All in all it was a pretty sweet show. It is just unfortunate that more performers don't make their way to Korea. And I'm telling you, there are some desperate fans over here. So desperate that Michael Bolton has two shows this spring and Kenny G. just performed his second show in a year's time. Although, it is a shame that I can't see the Godfather of Soul in Seoul.
The fifth and final in the "Stuck in Seoul" Series I'm revamping a post I've had sitting in the draft file for a few days. I'm done at this PC Bong, but you can relive some of the fun by reading all five posts from this fun filled evening.
A friend of mine recently directed me to the text of Bono's remarks at the National Prayer Breakfast in Washington D.C. a couple weeks ago. You have to respect a man who understands how fleeting fame is and uses it for a positve impact in this world. Here is a man who could be sitting on the Irish countryside watching the checks come in from his many albums, but no, he has chosen to speak out for Africa, AIDs relief, and poverty relief. Bono once called Johnny Cash "the most male voice in Christendom," and "every man knows he is a sissy compared to Johnny Cash." Well, I guess since Johnny's passing, Bono has decided to take over the role.
Speaking of U2, here is an interesting article on the church of U2 or at least one man's perspective on how a church could learn from four boys from Ireland. I think it is an interesting read. As one who has stood in the front row of a U2 concert, I can agree with some of the ideas presented.

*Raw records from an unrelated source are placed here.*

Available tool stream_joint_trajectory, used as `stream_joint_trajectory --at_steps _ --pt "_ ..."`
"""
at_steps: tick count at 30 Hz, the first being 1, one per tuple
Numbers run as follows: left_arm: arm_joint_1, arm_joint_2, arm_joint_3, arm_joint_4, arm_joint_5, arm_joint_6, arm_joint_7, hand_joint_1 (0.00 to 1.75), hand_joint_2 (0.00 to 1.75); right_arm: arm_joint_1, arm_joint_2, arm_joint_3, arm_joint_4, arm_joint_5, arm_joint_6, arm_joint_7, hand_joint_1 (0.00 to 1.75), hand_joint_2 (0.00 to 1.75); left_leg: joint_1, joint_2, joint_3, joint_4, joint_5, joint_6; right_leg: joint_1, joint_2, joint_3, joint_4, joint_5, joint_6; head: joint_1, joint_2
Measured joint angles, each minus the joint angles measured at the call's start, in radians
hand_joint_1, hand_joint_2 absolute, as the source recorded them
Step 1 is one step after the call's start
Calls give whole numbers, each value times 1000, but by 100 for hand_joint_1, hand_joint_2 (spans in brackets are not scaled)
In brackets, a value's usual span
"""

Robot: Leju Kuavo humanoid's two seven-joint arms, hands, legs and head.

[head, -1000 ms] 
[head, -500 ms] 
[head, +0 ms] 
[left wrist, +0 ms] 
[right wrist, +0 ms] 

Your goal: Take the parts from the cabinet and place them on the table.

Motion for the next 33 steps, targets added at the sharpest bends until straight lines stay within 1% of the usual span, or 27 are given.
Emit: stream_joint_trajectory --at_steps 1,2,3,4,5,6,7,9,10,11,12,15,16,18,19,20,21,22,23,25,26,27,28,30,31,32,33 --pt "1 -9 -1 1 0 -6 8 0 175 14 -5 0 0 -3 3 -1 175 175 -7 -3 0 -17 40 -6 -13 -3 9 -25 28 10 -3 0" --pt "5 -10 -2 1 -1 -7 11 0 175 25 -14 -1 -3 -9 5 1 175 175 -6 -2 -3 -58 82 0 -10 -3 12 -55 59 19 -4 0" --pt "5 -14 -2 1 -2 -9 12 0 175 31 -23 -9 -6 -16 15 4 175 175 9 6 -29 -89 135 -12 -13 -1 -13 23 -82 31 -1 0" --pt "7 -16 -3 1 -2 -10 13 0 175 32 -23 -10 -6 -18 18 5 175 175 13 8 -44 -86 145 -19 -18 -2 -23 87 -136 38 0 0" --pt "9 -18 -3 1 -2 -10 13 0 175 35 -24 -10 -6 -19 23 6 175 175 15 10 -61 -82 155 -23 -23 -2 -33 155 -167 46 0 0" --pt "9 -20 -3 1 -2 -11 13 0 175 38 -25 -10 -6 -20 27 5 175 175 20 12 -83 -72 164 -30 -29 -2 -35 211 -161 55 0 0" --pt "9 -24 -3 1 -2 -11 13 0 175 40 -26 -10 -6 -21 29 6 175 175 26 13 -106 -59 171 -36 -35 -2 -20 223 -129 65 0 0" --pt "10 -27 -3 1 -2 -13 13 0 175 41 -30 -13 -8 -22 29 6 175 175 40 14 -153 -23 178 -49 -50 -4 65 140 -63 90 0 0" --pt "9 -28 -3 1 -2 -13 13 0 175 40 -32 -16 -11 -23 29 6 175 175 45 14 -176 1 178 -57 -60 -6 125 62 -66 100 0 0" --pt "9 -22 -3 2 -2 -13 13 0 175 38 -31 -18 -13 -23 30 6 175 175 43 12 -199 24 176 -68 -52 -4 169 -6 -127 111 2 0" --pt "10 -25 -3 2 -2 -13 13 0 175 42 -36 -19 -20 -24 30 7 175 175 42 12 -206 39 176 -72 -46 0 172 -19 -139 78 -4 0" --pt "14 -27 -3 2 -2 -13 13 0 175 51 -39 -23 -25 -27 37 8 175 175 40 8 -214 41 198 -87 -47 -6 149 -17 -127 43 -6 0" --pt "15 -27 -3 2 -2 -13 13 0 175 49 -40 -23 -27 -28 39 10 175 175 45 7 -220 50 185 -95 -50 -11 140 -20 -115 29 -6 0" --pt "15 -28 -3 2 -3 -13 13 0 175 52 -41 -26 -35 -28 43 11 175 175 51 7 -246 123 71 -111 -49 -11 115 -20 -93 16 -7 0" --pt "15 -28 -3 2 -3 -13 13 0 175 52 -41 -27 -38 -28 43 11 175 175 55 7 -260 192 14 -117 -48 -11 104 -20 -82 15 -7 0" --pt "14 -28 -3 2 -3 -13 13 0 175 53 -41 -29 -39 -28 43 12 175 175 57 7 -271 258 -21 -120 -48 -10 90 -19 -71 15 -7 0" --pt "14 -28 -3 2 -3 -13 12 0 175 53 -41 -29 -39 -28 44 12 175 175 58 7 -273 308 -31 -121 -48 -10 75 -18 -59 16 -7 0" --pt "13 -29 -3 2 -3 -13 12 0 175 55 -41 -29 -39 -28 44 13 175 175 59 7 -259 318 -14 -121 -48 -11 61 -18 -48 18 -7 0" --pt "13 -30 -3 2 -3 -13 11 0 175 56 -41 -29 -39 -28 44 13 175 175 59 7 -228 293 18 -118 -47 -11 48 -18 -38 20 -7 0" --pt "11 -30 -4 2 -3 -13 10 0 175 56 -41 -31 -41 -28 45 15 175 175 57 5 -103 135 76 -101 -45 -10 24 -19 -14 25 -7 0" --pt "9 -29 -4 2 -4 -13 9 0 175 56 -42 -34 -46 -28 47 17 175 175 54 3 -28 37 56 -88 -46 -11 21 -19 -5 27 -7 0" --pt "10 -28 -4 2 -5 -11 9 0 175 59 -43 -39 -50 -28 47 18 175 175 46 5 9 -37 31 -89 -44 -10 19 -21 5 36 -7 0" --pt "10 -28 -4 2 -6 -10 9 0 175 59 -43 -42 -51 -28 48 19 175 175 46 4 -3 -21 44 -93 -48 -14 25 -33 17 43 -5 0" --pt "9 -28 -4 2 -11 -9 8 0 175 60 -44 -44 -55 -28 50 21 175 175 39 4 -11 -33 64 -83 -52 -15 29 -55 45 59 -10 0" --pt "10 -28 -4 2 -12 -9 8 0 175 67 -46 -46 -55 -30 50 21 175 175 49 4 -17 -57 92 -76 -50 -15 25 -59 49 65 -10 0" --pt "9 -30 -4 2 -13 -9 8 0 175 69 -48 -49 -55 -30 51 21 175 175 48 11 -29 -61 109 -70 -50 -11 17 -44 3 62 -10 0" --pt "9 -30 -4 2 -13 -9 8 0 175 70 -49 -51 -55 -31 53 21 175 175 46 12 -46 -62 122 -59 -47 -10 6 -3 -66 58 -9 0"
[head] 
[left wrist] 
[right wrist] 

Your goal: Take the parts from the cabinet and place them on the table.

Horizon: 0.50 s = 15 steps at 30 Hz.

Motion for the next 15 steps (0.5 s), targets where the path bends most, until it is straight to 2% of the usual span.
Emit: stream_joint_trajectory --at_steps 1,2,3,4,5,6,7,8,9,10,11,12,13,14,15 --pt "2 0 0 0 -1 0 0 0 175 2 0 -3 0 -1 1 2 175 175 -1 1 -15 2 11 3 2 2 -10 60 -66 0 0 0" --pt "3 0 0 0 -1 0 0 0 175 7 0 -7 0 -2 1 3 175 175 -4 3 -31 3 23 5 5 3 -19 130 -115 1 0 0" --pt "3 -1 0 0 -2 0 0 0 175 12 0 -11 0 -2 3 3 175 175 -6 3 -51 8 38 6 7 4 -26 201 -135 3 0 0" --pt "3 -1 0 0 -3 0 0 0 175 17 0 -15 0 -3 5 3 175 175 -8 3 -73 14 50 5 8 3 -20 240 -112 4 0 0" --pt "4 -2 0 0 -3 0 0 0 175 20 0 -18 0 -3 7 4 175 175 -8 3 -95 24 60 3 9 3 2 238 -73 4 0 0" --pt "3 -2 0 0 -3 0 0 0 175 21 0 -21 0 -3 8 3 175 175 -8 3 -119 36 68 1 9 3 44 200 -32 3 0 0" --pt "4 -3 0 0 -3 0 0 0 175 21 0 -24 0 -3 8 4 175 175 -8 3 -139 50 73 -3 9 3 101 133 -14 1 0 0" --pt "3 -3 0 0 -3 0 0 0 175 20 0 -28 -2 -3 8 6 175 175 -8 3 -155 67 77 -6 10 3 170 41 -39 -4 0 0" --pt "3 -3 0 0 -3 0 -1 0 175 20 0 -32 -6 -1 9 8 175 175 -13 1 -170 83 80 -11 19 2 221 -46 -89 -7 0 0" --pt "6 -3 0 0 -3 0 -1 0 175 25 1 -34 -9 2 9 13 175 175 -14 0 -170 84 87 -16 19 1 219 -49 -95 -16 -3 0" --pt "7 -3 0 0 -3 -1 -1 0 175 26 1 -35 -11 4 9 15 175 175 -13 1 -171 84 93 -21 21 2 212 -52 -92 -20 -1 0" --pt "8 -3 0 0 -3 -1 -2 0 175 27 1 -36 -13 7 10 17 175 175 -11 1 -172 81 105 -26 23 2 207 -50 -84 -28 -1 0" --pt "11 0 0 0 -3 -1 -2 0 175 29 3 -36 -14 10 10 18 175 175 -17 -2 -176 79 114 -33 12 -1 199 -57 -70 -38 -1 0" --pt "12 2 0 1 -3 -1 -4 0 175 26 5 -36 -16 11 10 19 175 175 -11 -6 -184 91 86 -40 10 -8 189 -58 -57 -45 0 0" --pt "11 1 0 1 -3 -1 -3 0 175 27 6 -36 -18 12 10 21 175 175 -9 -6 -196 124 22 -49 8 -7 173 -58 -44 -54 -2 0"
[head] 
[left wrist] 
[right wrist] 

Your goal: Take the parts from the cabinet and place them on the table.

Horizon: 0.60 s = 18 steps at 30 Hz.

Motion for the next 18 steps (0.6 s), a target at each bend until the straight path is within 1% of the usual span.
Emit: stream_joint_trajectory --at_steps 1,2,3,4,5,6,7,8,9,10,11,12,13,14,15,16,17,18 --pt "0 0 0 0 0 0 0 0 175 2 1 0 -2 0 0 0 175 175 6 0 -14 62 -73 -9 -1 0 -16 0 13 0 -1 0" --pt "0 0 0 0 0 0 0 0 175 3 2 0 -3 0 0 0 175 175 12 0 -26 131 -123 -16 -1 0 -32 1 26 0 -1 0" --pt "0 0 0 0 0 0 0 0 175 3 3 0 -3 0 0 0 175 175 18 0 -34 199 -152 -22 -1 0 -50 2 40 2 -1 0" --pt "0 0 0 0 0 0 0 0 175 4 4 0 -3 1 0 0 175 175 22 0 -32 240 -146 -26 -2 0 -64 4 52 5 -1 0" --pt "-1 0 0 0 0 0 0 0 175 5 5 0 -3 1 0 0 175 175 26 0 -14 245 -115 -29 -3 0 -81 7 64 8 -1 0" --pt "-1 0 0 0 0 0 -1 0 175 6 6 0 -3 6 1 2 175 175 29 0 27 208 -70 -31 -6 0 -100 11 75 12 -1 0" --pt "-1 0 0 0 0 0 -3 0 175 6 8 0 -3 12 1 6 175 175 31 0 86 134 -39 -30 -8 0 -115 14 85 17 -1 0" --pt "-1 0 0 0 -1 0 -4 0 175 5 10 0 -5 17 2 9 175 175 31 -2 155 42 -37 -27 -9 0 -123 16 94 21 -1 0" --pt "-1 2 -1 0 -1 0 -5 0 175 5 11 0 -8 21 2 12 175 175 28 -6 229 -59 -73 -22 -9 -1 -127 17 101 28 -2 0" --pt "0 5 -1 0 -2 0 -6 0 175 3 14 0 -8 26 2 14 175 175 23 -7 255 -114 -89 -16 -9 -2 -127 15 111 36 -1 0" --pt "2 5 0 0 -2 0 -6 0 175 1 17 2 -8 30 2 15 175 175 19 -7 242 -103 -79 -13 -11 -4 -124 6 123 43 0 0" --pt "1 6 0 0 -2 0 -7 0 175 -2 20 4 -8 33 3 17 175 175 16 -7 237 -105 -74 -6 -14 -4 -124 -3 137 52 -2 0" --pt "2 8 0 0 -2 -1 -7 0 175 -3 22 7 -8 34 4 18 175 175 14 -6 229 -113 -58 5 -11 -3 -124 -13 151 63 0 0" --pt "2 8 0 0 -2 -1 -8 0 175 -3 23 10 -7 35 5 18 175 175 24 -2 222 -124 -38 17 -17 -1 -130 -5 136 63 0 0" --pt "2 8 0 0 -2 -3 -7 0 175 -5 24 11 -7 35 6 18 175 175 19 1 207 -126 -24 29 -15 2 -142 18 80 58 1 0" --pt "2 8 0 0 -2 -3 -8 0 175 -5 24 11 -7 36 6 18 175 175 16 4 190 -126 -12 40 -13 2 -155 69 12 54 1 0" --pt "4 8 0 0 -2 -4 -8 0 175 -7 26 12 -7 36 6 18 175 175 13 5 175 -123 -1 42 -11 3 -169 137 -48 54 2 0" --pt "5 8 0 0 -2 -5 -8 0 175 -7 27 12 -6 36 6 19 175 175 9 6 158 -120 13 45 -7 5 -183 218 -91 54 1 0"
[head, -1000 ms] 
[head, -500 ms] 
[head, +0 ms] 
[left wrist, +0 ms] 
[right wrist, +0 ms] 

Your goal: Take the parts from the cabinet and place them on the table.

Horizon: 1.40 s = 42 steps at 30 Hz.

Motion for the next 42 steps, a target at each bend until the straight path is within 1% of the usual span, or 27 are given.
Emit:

And for more good reading on the band, as well as the message behind the music, I'd suggest you check out Rhythms of Redemption's Walk On section. It is run by an Irishman I've had the fortunate opportunity to hear and meet a couple times. He is an excellent writer who knows music as well as things of faith.
Yesterday while I was driving around I not only heard several classic 80's songs along with the hits of today, but they played the extended mix of the Safety Dance, by Men Without Hats. Yes, the extended mix. Find me a station in America that will play that along with current hits.
And after five years of searching the radio dial for something to go along with my driving, I found a Christian radio station out of France. It actually caught me off guard, as I was kind of praying about some stuff as I drove, and jokingly said, I'll just wait for a sign from you God from the radio, as I flipped the dial. Then as it scanned the dial, the next thing I heard was Rich Mullin's song, "Hold Me Jesus." I basically laughed the rest of the way home. It actually is a really good station, the only downside is a few of the songs are in French, oh, and they play way too much Bryan Duncan. But that is just my opinion.
Currently listening to: Sixpence Non The Richer - Don't Dream It's Over (actually being played on the above mentioned station.)